Epic Games’ flagship battle royale arrived back on Apple’s store on May 21st, 2025 after an almost five-year ban. According to AppMagic estimates, it has achieved 2.8m downloads in the 19 days since then - up to June 8th.

The title’s return was a major one from the offset, having topped the App Store download charts in the US on May 21st and remaining the most-installed mobile game in the country every day since.

Most recently, on June 8th, the games following closest behind Fortnite were Kingshot, Block Blast!, Roblox and Vita Mahjong.

Fortnite also spent its first eight days back on the App Store as the most-installed app in the US, though it has since been dethroned by ChatGPT.

The game has generated an estimated $2.7m in player spending on the App Store since its return, meaning an average of $144,000 per day and almost $1 per install. Its current daily peak was at $248,000 on June 8th.

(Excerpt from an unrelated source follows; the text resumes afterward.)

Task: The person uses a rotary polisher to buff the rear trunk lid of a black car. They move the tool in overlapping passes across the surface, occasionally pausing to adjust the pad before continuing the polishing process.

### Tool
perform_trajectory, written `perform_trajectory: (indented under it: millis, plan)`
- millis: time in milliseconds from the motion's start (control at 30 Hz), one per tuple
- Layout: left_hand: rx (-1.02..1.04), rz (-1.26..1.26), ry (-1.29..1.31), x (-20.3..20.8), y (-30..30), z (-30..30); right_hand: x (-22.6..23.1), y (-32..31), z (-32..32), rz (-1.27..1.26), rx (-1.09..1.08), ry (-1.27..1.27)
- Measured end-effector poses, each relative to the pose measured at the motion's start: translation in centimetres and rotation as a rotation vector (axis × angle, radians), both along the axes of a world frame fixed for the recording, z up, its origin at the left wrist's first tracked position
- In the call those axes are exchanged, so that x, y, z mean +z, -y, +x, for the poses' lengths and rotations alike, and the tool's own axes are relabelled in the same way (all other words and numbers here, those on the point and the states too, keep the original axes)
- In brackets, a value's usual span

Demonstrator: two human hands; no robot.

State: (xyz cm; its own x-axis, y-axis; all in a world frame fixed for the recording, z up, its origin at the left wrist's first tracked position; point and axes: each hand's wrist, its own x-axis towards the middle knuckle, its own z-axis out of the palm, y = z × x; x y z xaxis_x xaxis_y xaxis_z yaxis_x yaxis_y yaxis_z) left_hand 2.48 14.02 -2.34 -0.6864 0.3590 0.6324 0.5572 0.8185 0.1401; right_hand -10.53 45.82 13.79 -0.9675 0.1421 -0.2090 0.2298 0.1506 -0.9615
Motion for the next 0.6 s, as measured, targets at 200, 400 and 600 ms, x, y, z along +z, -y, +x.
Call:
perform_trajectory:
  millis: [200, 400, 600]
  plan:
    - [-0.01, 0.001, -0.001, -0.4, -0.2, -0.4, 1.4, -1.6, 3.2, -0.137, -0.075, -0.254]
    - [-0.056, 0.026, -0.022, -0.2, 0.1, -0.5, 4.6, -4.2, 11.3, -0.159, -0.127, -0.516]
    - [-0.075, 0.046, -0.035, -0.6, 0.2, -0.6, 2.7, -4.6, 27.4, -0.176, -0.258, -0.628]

Over the same period of 2020, shortly before the ban, Fortnite earned $18.6m on the US App Store with a daily average of $980,000 in that time.

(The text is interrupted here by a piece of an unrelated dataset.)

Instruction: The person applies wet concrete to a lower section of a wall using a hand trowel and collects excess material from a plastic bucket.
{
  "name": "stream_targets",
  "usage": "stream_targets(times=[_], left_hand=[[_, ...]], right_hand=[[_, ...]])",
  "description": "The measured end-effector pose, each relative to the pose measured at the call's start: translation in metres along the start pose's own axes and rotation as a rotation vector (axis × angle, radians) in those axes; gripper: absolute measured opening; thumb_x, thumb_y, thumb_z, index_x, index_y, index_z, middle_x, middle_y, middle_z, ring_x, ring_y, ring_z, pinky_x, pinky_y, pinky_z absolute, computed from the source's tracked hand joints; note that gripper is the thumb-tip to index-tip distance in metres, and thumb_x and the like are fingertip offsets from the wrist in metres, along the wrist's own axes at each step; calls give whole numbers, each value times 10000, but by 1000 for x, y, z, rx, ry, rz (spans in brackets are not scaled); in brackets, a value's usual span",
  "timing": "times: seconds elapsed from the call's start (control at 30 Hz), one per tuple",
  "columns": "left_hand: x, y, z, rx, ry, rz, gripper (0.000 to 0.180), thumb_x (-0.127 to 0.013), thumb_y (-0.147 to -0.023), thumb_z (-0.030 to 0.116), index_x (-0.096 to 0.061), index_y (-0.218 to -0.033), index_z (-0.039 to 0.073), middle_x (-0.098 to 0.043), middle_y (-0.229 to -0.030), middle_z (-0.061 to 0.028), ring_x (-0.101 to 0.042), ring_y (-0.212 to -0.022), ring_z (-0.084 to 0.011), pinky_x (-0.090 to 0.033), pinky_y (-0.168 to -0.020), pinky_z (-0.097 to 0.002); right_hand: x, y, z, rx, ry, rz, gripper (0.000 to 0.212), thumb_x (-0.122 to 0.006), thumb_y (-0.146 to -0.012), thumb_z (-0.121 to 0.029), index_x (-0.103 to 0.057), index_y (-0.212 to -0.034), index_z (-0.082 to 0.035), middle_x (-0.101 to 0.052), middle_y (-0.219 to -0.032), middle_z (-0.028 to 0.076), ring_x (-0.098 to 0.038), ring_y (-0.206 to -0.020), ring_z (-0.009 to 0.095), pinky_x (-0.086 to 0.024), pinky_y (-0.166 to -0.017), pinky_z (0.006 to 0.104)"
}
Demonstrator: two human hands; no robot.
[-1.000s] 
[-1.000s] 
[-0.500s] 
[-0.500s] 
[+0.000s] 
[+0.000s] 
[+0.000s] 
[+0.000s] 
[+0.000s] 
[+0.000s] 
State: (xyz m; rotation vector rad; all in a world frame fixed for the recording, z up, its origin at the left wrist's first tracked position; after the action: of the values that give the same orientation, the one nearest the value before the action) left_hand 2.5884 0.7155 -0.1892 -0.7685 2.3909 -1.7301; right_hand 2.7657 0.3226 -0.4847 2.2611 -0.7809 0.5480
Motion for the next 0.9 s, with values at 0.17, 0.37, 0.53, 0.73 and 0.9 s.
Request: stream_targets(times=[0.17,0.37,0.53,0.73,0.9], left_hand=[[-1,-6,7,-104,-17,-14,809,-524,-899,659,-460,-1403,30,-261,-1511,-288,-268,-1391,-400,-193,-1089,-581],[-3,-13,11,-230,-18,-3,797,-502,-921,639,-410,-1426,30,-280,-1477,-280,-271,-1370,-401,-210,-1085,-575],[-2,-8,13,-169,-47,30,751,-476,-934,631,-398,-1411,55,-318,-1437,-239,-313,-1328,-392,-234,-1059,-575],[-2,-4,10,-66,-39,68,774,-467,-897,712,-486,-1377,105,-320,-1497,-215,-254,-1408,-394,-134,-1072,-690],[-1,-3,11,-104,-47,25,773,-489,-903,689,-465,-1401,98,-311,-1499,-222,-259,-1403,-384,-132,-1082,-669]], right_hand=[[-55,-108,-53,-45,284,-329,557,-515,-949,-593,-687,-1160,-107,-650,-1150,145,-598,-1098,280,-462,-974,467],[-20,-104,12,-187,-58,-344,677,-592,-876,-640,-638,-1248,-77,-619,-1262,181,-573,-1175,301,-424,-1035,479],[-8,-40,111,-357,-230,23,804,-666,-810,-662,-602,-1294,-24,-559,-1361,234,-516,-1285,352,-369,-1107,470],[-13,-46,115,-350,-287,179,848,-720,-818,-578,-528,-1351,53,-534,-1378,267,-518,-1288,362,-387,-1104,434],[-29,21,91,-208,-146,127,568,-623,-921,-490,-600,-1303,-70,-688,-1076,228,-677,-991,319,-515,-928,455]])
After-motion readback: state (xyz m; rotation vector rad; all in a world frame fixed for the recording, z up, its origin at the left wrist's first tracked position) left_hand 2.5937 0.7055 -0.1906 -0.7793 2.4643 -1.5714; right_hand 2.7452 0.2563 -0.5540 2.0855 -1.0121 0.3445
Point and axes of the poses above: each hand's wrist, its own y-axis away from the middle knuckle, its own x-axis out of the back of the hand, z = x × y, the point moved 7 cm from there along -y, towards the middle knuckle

The title still has some way to go to return to its previous heights, although in 2025, it is also likely to generate extra income from iOS users making external transactions.

A changing landscape

Apple’s ban of Fortnite in August 2020 spawned a years-long battle which cost Epic Games over $100m in legal fees but has ultimately resulted in the popular game’s return in the US and an opening up of the mobile ecosystem.

The US court ruled that Apple can no longer use scare screens or anti-steering practices to keep users within its ecosystem, and it cannot ban games for linking out to alternative payment systems.

At Unreal Fest 2025, Epic Games CEO Tim Sweeney noted that he is "optimistic" about the direction the games industry is headed and that he will "keep fighting" until mobile apps are freed worldwide.

"Revenue is shifting away from useless gatekeepers and middlemen to developers who actually build this stuff, like us," he said.

Fortnite is expected to return to iOS in Brazil, the UK and Japan later this year.